Editorial: City Council tips toward leveling the community/tourism playing field

Is Sonoma unbalanced?|

The “balance” between Sonoma’s hometown community character and its reliance on tourism dollars – a balance that became a focal point of the recent four-candidate campaign for two city council seats – will have its first weigh-in upon the scales of the soon-to-be seated 2017 City Council this Monday.

Newly elected Councilmember Amy Harrington will join the Council at its Dec. 12 session in the Community Meeting Room just as two issues that encapsulate the town vs. tourism friction come before the dais.

First is the tourist-driven Napa to Sonoma Wine Country Half Marathon, which fights for its life after its fortunes took a left turn last month, as the council in a 3-2 vote Nov. 21 denied the necessary street closures to allow the race to wind through city streets and culminate in a post-race party on the Plaza.

The road-closure denial clearly surprised Destination Races – the local-based company that stages multiple “wine country” marathons across the U.S. – though, anyone paying attention to city councilmembers’ reservations about the race from earlier in the autumn saw a glimpse of what was to come.

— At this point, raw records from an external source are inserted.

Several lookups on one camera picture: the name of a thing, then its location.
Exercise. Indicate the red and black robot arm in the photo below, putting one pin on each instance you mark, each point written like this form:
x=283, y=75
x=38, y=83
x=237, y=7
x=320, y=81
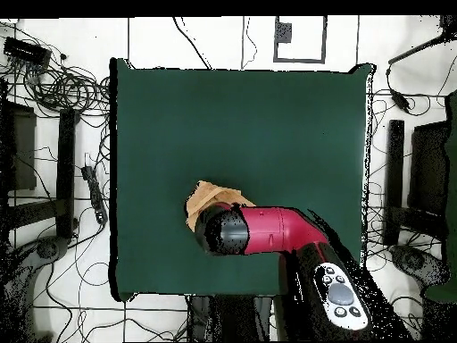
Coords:
x=275, y=228

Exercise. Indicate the black flat panel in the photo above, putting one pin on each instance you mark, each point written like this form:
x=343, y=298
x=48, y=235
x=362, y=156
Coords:
x=23, y=150
x=428, y=168

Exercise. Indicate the tan terry towel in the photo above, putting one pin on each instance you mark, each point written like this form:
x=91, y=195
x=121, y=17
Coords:
x=203, y=196

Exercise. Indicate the dark green tablecloth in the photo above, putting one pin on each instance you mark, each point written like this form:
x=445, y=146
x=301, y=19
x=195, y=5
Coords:
x=214, y=125

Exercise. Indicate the black power strip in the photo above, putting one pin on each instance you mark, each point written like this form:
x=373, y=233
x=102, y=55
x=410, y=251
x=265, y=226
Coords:
x=95, y=194

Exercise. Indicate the black upright bar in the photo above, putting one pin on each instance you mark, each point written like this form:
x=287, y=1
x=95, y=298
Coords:
x=394, y=171
x=66, y=171

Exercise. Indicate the small grey square plate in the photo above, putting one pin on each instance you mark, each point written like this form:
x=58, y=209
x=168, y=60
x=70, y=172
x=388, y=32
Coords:
x=284, y=33

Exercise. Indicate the black power adapter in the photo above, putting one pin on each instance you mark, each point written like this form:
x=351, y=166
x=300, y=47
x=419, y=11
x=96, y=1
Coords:
x=400, y=101

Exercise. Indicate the black crossbar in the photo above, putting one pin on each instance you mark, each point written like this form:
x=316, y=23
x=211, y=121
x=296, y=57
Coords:
x=425, y=221
x=32, y=212

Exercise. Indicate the black tripod leg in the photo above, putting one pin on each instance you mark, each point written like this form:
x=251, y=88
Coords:
x=414, y=50

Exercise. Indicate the black box device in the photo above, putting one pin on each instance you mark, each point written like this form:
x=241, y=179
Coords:
x=26, y=51

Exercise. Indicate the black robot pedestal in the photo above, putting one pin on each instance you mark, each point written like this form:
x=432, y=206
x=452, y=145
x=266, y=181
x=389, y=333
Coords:
x=232, y=318

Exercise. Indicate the grey square frame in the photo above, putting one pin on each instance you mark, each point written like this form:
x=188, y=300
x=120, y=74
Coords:
x=300, y=61

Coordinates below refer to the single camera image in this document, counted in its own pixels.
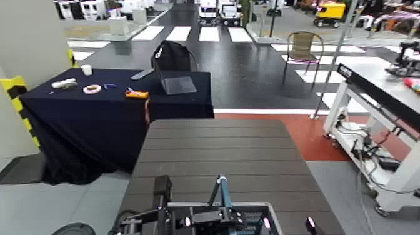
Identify white workbench frame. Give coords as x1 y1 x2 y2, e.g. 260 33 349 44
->
322 56 420 216

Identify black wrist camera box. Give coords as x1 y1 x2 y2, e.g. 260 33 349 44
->
153 174 173 211

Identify black backpack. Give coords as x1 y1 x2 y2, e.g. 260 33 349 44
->
150 40 199 73

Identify white gadget on cloth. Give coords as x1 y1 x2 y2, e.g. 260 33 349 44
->
51 77 79 89

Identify blue folding plastic crate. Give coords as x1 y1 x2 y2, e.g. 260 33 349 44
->
165 175 284 235

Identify black machine on workbench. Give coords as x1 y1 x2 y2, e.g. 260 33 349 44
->
385 41 420 78

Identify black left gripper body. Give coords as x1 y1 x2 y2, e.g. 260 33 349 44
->
137 207 166 235

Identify grey floor cable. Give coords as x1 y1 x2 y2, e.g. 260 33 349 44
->
357 154 420 235

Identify black cable bundle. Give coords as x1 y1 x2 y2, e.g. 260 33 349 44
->
337 112 405 165

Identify red pink package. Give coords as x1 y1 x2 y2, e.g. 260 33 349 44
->
402 77 420 94

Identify small yellow black hazard guard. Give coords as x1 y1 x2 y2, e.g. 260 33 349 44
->
67 49 79 69

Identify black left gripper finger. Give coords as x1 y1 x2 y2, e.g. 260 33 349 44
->
165 209 177 235
191 208 246 228

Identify thin black lamp pole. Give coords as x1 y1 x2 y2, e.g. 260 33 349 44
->
268 0 280 38

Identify slanted metal pole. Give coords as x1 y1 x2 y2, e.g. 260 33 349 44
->
309 0 361 120

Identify short white pedestal box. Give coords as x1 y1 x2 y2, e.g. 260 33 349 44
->
132 8 148 26

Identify navy blue tablecloth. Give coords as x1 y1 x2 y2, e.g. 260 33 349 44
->
19 67 215 186

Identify tall white pedestal box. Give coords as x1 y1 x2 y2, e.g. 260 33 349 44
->
109 16 130 36

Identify metal wicker chair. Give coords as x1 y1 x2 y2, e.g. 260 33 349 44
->
282 31 325 89

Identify row of white kiosks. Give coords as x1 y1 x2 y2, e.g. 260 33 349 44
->
53 0 108 21

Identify dark grey laptop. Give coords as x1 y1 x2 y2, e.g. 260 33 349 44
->
159 70 198 96

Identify grey flat bar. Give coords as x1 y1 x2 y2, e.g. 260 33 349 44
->
130 67 156 81

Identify white tape roll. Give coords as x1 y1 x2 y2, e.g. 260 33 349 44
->
82 84 103 95

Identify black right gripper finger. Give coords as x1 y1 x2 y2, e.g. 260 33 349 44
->
261 216 273 235
304 216 320 235

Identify large yellow black hazard guard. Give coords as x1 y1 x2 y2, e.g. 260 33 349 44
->
0 75 42 151

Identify orange utility knife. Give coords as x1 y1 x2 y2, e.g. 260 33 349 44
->
124 87 150 99

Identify purple covered table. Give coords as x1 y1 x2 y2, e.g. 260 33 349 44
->
373 9 420 34

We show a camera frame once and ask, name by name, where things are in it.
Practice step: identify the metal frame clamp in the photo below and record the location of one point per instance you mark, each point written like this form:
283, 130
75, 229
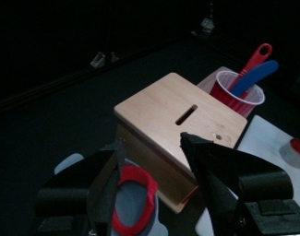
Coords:
98, 59
205, 24

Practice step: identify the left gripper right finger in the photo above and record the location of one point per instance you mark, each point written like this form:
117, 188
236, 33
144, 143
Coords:
239, 178

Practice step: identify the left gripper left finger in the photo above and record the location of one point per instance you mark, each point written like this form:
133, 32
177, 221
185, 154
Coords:
74, 196

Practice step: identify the wooden box with drawer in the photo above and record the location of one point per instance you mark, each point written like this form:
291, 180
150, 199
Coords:
164, 104

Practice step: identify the blue plastic utensil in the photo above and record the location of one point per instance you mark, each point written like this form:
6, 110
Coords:
256, 75

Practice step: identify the red plastic utensil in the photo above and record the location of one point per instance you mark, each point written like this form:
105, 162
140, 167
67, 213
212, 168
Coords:
259, 55

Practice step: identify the red plastic cup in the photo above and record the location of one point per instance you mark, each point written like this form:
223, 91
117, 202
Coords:
233, 103

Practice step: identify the clear bottle red cap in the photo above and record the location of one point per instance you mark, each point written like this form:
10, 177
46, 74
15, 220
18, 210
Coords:
293, 153

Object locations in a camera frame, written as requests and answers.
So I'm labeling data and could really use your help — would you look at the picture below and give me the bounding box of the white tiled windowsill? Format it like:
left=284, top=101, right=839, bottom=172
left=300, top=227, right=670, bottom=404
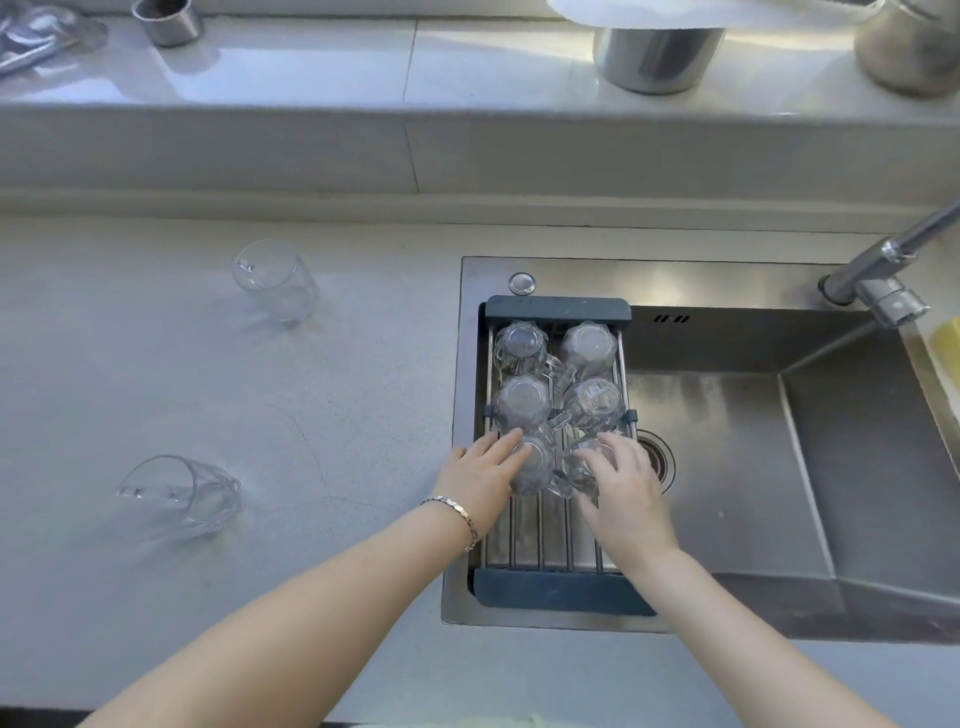
left=0, top=11, right=960, bottom=219

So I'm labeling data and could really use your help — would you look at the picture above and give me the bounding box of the person's left hand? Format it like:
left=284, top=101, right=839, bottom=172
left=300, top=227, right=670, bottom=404
left=431, top=427, right=537, bottom=540

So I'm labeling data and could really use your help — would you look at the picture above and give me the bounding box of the steel bowl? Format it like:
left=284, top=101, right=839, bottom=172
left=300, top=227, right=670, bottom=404
left=853, top=0, right=960, bottom=97

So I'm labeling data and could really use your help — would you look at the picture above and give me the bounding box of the white cutting board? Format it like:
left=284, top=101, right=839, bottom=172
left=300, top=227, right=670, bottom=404
left=545, top=0, right=886, bottom=33

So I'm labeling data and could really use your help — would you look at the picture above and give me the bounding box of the person's left forearm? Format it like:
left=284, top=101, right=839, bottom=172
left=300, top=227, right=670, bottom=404
left=78, top=502, right=478, bottom=728

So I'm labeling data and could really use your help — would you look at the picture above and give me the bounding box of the group of clear glasses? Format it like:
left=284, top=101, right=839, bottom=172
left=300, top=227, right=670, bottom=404
left=488, top=318, right=630, bottom=440

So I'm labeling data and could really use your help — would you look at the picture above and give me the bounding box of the steel cylindrical container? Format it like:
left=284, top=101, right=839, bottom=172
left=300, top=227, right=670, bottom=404
left=592, top=26, right=727, bottom=96

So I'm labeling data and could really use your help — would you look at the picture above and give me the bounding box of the person's right forearm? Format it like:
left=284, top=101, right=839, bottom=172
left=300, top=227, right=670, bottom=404
left=622, top=547, right=901, bottom=728

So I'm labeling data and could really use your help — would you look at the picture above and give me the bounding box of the chrome faucet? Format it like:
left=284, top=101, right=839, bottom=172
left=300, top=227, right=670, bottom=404
left=817, top=196, right=960, bottom=330

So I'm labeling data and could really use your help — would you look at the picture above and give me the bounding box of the silver wrist bracelet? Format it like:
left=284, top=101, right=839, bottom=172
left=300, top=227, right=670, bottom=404
left=419, top=494, right=481, bottom=554

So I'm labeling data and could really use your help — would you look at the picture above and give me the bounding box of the person's right hand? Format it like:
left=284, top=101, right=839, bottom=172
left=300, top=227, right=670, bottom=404
left=572, top=431, right=682, bottom=584

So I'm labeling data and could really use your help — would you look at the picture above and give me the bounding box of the small steel cup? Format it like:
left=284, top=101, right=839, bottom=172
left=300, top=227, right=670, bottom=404
left=131, top=0, right=205, bottom=49

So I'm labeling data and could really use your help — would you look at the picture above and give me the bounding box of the yellow dish soap bottle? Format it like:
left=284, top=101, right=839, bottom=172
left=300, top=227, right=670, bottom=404
left=929, top=316, right=960, bottom=369

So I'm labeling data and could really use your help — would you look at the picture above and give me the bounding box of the stainless steel sink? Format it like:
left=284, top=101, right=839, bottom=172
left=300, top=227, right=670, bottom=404
left=440, top=254, right=960, bottom=645

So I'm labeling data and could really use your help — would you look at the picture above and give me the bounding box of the small steel strainer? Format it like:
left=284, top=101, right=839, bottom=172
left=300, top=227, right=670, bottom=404
left=0, top=3, right=84, bottom=46

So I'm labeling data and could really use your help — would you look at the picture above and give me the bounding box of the dark grey metal drying rack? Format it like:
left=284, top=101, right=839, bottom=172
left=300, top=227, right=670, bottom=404
left=468, top=294, right=661, bottom=618

Councilmember qualms about Destination’s handling of the closure and reopening of the streets at this past July’s event took a backseat to the Council’s more dubious view of the race’s overall benefit to the community. According to a city report, the race is expected to bring in about 8,000 attendees to the July 16 event, the vast majority of whom are from out of town, if not out of state.

As Councilmember David Cook, who joined councilmembers Gary Edwards and Rachel Hundley in voting against the street closures, put it, “the balance has tipped (toward tourism).”

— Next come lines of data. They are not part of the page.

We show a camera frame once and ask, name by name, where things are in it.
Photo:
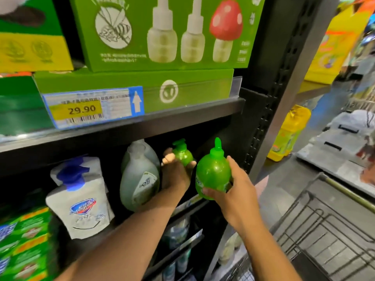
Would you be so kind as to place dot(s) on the green box bottle print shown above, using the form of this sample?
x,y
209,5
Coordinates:
x,y
82,32

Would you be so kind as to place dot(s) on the yellow plastic pack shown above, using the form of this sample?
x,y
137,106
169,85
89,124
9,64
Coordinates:
x,y
287,134
334,49

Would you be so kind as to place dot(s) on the teal packets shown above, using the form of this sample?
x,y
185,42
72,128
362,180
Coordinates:
x,y
176,243

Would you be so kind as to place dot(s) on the pale green hand sanitizer bottle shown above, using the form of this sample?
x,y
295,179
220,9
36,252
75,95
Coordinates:
x,y
140,148

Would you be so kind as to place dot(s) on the stack of green soap boxes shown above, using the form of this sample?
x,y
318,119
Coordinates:
x,y
26,248

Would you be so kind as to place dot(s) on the pile of white packaged goods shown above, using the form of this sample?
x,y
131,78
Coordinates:
x,y
340,149

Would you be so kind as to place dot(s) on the bright green hand sanitizer bottle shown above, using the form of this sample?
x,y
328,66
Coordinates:
x,y
183,154
212,172

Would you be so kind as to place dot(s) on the white hand sanitizer bottle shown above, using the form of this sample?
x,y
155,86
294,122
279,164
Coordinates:
x,y
82,210
91,166

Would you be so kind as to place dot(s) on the person's right hand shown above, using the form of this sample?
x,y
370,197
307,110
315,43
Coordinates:
x,y
240,199

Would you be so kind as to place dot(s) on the person's left forearm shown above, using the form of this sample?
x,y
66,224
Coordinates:
x,y
129,237

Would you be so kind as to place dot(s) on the white blue price tag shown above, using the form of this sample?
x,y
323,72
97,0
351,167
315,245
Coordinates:
x,y
91,108

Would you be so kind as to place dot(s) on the green yellow cartoon box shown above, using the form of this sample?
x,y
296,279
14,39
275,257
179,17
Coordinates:
x,y
32,52

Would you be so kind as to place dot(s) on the person's left hand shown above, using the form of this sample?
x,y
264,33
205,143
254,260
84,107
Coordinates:
x,y
176,178

Destination Races is expected to return Monday with alternate routes to the Plaza and, perhaps, a more generous donation amount to local charities, as required by for-profit events, according to city code.

Whether it’s enough to ameliorate council concerns about “community benefit” will remain to be seen. Destination Races sure hopes so – despite a firm “no” from three members of the Council, event officials went ahead with the Dec. 1 race registration anyway.

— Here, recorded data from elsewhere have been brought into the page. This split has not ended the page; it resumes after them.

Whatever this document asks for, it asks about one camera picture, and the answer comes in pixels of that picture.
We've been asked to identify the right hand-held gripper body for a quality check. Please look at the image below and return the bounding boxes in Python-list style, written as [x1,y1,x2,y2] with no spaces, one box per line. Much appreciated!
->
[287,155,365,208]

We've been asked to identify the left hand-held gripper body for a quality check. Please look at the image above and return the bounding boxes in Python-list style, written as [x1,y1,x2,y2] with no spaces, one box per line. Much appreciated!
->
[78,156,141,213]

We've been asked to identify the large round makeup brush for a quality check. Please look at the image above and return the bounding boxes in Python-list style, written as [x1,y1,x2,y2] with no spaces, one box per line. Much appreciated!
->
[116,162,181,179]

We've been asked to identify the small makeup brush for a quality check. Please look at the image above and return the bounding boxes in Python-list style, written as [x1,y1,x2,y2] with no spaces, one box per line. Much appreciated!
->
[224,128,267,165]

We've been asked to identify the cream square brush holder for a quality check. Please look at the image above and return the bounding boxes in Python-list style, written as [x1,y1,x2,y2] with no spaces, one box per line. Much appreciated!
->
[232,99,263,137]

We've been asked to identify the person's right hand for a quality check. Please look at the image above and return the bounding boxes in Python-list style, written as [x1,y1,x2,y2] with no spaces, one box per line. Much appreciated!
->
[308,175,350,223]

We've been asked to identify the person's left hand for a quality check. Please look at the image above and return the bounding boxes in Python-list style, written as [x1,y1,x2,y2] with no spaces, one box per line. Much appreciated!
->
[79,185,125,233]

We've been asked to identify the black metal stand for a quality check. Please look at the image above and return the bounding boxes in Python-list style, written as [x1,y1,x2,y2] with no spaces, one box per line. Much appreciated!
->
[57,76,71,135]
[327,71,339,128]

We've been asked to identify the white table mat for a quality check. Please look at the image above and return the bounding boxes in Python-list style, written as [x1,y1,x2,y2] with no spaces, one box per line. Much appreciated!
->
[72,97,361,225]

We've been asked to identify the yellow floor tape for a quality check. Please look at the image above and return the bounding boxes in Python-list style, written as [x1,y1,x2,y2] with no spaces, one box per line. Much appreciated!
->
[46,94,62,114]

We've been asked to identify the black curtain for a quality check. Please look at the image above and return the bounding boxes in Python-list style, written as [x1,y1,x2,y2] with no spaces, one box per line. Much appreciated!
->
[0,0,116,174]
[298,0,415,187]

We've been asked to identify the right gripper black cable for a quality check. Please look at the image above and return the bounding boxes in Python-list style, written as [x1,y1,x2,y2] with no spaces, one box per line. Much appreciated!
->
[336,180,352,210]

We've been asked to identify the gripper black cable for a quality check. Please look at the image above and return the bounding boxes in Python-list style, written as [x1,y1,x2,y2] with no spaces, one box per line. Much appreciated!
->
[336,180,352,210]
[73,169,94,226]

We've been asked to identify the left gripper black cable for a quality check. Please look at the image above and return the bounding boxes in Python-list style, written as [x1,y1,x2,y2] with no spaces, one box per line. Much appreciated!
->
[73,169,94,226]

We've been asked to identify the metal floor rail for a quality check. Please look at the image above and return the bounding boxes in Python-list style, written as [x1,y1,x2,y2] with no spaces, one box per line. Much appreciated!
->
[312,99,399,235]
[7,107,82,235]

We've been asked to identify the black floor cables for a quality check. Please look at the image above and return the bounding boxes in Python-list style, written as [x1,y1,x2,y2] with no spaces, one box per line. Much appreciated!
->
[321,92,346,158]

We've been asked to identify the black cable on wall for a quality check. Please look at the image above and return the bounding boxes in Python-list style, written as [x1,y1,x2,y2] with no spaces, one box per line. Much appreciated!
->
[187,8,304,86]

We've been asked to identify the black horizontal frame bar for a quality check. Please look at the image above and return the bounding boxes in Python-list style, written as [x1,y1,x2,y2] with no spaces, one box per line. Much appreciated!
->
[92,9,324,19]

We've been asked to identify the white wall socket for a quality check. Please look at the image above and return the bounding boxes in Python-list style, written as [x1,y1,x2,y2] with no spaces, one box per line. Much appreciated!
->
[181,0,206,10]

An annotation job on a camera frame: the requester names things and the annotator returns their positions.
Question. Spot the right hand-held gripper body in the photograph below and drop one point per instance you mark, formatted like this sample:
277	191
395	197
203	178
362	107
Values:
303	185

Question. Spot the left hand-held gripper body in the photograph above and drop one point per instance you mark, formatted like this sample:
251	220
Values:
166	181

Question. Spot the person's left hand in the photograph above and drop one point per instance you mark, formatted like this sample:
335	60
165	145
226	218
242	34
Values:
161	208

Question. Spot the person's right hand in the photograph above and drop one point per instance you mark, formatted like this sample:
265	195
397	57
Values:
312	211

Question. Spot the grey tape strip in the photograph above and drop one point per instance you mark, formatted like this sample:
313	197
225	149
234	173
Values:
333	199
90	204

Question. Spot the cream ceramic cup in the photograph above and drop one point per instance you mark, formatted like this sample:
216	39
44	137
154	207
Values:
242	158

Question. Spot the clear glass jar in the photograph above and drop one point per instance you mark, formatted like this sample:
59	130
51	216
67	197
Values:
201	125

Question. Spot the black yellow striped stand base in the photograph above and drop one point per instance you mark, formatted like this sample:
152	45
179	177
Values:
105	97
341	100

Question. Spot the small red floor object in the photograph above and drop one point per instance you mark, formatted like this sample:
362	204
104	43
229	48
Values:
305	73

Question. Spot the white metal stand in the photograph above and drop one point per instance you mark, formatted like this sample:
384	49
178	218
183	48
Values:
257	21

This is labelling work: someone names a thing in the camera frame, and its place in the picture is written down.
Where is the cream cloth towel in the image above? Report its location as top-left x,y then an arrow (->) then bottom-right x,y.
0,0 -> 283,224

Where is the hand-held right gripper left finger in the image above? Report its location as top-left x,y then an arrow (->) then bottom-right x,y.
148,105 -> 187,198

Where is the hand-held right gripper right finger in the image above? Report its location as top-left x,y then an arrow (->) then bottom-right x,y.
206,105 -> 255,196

The second item at Monday’s meeting to joggle the town/tourism equilibrium will be consideration of an extension to the Valley of the Moon Certified Farmers Market’s agreement to manage the Tuesday Night Farmers Market in the Plaza.

The Council has cast a wary eye at the market since early in 2016, when Edwards appealed an SCEC decision to give VOMCFM a sweet deal on Plaza use fees, while a minor storm brewed over Valley food trucks being denied a place at the market in favor of non-local vendors.

Perhaps sensing they’re on the hot seat, VOM market officials have asked to work with the City to re-envision the direction of the weekly event, which some say has long-abandoned its mission to support Valley farmers and provide a healthful food market to Sonomans in favor of being, as Edwards calls it, a “weekly party on the Plaza” attended heavily by out of towners.

The Council may be willing to play ball - or not. Among the various staff-recommended directions the city could take is the option to revise the market’s vision without the input of VOMCFM and put out a whole new “request for proposal” to potential market managers.

The fact that there seems to be a reigning in of these two long-held events isn’t by accident. As of Monday, the City Council will have four different faces from what it had just two years ago, while a new city manager begins in January. As they say, change begets change.

If it’s true the “balance” of the city’s character has tipped toward tourism - and that’s a big “if,” given the strong local identity of Sonoma, and the fact that tourism has always had its presence - then it will be especially interesting to see who the council members vote to succeed Laurie Gallian as Mayor.

The status quo would favor the tradition of shuffling the “mayor pro tem” - currently Madolyn Agrimonti – into the mayoral seat.

But status quo doesn’t seem to be de rigueur these days for the council - a council which is increasingly showing that tourism isn’t the only place where a “balance” has tipped.